> **Supplied data**

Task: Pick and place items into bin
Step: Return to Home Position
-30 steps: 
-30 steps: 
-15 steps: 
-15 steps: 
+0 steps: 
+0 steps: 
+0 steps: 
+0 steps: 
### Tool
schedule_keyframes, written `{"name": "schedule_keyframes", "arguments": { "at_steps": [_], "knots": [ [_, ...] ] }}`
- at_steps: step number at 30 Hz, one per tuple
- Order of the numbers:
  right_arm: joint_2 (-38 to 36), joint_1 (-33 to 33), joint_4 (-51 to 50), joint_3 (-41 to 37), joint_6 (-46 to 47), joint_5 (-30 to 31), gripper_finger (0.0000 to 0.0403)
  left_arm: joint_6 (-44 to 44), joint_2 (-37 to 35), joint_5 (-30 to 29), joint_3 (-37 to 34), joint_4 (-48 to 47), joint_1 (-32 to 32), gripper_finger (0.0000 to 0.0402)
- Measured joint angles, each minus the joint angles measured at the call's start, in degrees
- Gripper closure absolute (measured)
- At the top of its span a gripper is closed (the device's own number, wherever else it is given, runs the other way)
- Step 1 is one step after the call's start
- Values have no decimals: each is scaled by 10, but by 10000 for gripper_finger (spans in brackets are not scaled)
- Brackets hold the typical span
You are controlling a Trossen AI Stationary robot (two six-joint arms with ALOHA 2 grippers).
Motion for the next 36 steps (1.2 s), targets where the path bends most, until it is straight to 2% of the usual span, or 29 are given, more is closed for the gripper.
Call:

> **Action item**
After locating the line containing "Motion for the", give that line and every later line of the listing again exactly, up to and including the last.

> **Task result**
Motion for the next 36 steps (1.2 s), targets where the path bends most, until it is straight to 2% of the usual span, or 29 are given, more is closed for the gripper.
Call:

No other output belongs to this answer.